На бюрократический взгляд все это накладки. Но дело в том, что в стране до сих пор нет понимания, что мы имеем дело с эпидемией. Методика расчета такая: если 1 процент беременных женщин заражен, то это уже эпидемия. А у нас таких 19 регионов. Наши оценки таковы: каждый 30-й мужчина и каждая 50-я женщина у нас в стране больны ВИЧ. И они почти все работают. Если мы их потеряем, это будет уже экономический ущерб. ВИЧ действует медленно, незаметно, никто не понимает, какая это угроза. Только за прошлый год умерло около 15 тысяч.
— Почему так много?
— Чаще всего умирают, если лечение начинают, когда человек поступает в больницу со СПИДом в угрожающем для жизни состоянии. Если вовремя не начать терапию, то он может умереть. Второе, все больше людей нуждаются в лечении, а денег нет. Поэтому им назначают лечение позже, отсюда и смертность. Рекомендация ВОЗ — начинать лечение, как только выявили вирус. Исследование ВОЗ показало, что это влияет на продолжительность жизни. Чем раньше начали лечение, тем лучше результаты. А по принятой у нас методике, чтобы больной получил шанс начать лечиться, надо дождаться, пока количество иммунных клеток не снизится до критического уровня.
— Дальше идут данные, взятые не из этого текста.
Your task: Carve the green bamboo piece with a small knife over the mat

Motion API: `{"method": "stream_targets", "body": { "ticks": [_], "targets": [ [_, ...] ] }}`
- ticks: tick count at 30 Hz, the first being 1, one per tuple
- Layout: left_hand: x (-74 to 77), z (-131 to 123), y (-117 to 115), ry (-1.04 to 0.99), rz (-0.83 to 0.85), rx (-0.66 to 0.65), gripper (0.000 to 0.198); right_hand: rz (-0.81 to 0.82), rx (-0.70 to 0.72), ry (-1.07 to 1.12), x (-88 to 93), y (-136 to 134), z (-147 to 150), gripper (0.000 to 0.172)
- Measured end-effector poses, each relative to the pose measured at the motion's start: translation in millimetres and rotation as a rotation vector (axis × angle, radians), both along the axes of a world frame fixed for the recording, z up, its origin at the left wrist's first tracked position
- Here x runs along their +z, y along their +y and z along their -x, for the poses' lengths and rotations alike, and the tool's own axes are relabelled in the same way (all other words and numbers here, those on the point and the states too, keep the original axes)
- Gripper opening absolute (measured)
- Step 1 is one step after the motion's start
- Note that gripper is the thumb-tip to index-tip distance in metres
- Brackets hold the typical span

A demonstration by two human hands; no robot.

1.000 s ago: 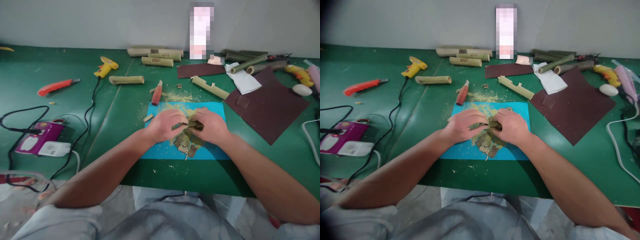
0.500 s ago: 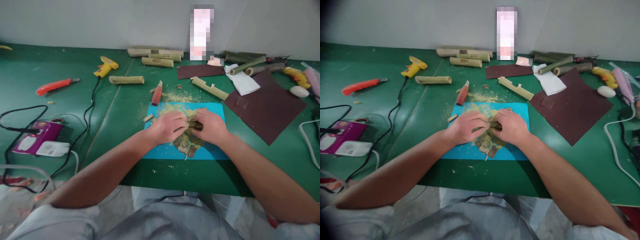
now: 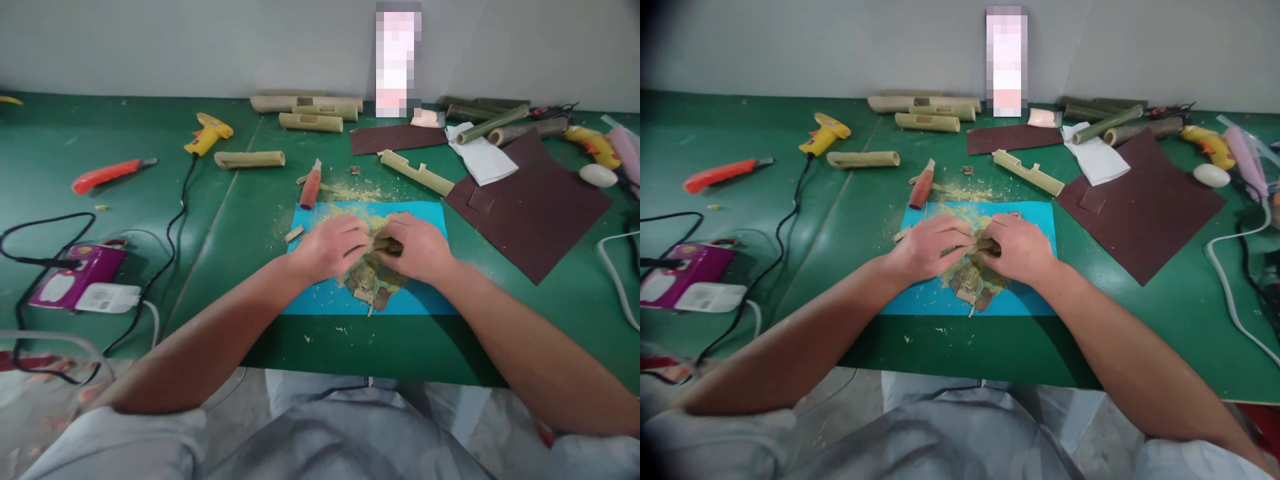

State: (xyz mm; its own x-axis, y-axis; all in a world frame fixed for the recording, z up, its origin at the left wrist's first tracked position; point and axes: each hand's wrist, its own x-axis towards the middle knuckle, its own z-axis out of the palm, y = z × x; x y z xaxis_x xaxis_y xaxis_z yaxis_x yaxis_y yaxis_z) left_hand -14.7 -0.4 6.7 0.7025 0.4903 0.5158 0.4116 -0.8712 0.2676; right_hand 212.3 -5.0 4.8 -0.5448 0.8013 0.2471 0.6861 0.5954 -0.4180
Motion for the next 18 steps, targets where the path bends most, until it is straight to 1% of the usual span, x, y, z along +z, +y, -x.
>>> {"method": "stream_targets", "body": {
  "ticks": [4, 7, 9, 10, 12, 15, 17, 18],
  "targets": [
    [3.4, -1, -1, 0.051, -0.014, 0.010, 0.021, -0.021, 0.013, -0.010, 0.2, -1, 0, 0.010],
    [6.8, -2, -7, 0.109, -0.055, -0.001, 0.023, -0.081, 0.022, -0.052, -0.4, -3, 2, 0.009],
    [9.9, 0, -8, 0.079, -0.064, 0.040, 0.020, -0.134, -0.005, -0.063, 0.6, -4, 3, 0.011],
    [11.5, 2, -7, 0.047, -0.063, 0.083, 0.019, -0.163, -0.038, -0.054, 2.0, -4, 3, 0.014],
    [13.8, 8, -2, -0.010, -0.056, 0.194, 0.018, -0.225, -0.143, -0.008, 7.6, -1, -3, 0.022],
    [11.9, 20, 12, -0.037, -0.032, 0.324, 0.018, -0.274, -0.374, 0.048, 20.9, 10, -26, 0.025],
    [7.4, 27, 22, -0.025, -0.009, 0.360, 0.017, -0.202, -0.596, 0.024, 29.3, 21, -49, 0.022],
    [5.0, 30, 25, -0.016, 0.001, 0.368, 0.017, -0.129, -0.687, -0.018, 32.1, 28, -62, 0.020]
  ]
}}
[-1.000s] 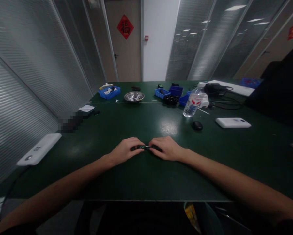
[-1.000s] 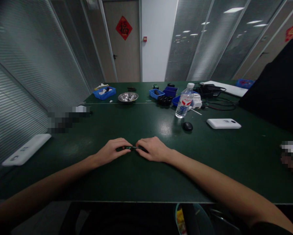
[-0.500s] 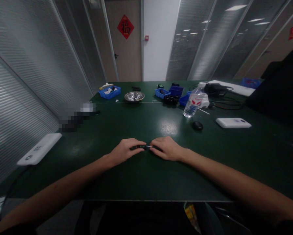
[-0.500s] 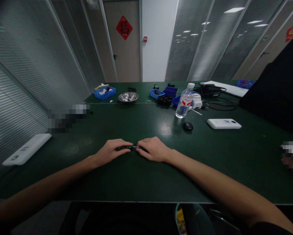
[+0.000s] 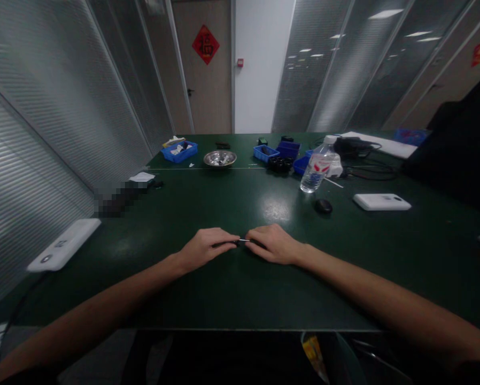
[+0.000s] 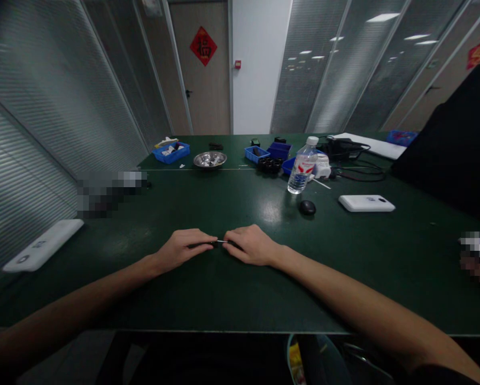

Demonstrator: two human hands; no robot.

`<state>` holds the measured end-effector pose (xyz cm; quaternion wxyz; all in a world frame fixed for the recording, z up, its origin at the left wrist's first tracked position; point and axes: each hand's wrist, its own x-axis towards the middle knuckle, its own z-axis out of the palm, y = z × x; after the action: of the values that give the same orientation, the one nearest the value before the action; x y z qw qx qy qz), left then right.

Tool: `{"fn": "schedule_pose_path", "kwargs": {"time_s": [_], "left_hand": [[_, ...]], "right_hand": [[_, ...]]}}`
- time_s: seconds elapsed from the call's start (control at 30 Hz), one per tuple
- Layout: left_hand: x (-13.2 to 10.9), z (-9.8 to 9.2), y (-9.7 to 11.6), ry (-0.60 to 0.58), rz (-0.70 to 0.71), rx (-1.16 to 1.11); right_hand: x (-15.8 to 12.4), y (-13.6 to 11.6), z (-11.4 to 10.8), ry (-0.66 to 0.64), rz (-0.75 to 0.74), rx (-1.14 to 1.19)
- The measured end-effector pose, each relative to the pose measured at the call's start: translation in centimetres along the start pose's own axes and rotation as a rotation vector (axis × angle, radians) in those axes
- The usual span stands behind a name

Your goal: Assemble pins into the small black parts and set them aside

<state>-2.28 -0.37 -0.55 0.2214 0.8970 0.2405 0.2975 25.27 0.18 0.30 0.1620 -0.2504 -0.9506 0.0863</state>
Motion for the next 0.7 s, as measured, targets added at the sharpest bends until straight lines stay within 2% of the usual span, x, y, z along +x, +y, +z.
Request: {"fn": "schedule_pose_path", "kwargs": {"time_s": [0.3,0.53,0.7], "left_hand": [[0.2,-0.2,0.2,0.025,0.049,-0.014],[0.2,-0.2,0.5,0.107,0.04,-0.106],[0.1,-0.2,0.3,0.121,0.038,-0.163]], "right_hand": [[0.0,-0.4,-0.2,-0.008,0.011,0.011],[-0.3,-1.6,-0.1,0.009,0.097,0.146],[-0.4,-2.0,-0.1,0.011,0.119,0.207]]}}
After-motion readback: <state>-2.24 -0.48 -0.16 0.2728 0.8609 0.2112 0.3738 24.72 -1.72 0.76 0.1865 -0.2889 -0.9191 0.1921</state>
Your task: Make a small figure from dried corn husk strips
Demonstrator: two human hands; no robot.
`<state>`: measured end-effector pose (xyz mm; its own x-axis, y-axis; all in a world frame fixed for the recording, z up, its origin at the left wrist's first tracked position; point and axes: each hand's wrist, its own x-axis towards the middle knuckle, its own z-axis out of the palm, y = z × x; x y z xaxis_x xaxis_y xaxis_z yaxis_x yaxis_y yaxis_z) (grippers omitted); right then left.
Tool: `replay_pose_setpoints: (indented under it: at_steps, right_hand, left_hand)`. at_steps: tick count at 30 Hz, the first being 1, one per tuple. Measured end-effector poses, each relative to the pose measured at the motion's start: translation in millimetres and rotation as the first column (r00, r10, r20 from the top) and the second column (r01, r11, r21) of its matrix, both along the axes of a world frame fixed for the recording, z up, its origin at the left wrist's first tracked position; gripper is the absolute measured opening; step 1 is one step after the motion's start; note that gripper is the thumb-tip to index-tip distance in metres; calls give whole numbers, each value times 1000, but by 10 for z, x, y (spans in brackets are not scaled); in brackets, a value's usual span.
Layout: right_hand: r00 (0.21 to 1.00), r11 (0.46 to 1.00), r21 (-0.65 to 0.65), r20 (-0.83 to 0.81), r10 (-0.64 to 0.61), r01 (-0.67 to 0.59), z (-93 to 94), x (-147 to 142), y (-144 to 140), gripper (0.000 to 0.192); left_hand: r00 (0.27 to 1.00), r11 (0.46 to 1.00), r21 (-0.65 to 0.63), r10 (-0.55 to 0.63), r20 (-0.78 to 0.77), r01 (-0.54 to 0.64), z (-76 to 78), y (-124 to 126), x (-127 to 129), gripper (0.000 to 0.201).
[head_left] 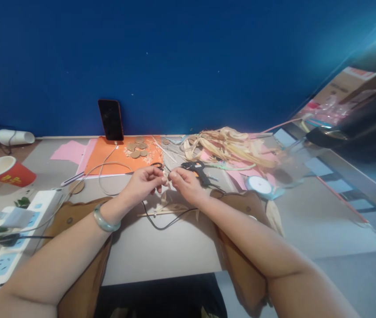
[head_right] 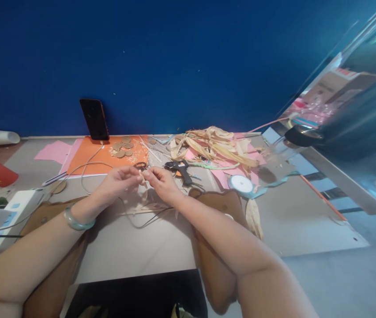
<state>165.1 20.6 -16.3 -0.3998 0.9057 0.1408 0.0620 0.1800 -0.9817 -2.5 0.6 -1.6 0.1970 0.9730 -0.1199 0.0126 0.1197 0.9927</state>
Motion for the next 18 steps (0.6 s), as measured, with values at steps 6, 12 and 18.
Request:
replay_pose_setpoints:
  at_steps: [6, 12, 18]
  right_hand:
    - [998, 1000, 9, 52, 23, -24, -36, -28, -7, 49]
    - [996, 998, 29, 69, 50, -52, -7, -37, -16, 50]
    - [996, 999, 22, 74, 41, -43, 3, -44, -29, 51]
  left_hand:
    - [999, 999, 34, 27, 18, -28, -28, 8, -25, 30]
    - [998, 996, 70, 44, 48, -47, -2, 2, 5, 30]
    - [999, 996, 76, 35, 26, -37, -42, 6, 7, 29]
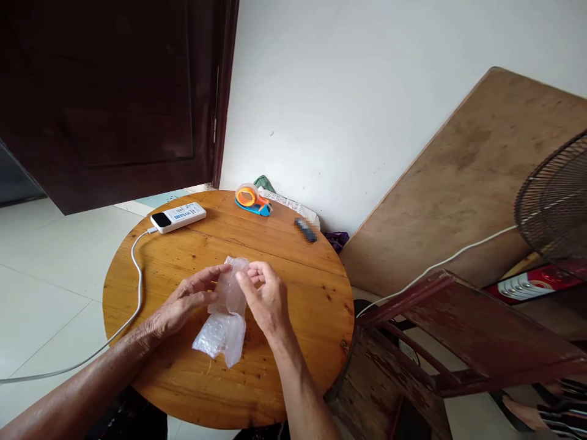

— Некоторые главврачи СПИД-центров сообщают, что им приходится переводить пациентов на более токсичные препараты старого поколения. Почему это происходит?
— По Стратегии противодействия распространению ВИЧ до 2020 года, которая должна быть принята в ближайшее время, мы должны увеличить количество пациентов, находящихся на лечении, до 60 процентов от числа тех, кто вообще состоит на диспансерном учете. Уточним: сейчас мы лечим 33 процента таких больных. Увеличить количество тех, кому оказывается медпомощь, можно, только снизив стоимость лечения. А это достигается переходом с оригинальных импортных препаратов на дженерики индийского производства. Понятно, что там, где гонятся за количеством, всегда снижается качество.
— Пациенты рассказывают, что с препаратов, с которыми они хорошо себя чувствовали, их переводят на те, которые делают их жизнь невыносимой: постоянная тошнота, головокружение, падает гемоглобин. Люди могут отказаться от такой терапии?
— Эти жалобы могут возникать и потому, что люди не хотят принимать индийский препарат, а предпочитают американский. Но мы не можем утверждать, что импортные оригиналы очевидно лучше, чем дженерики. Сейчас пытаемся провести исследование, действительно ли от неоригинальных препаратов чаще бывают побочные эффекты. Что можно сказать объективно: принимать индийские препараты труднее, хотя бы потому, что надо пить до 12 таблеток в день. В то время как в США и Европе сейчас принимается одна таблетка в день. Это уже говорит о том, что качество лечения несколько снижается и спустя определенное время появится невосприимчивость ВИЧ к препарату или побочные эффекты. И все равно потом придется переходить на более дорогие препараты. Так что этот выигрыш в стоимости временный. Но сейчас другого выхода просто нет. Хочешь жить, будешь пить — подход у нас сложился примерно такой. Или лечить 100 пациентов дорогими лекарствами, или тысячи дешевыми.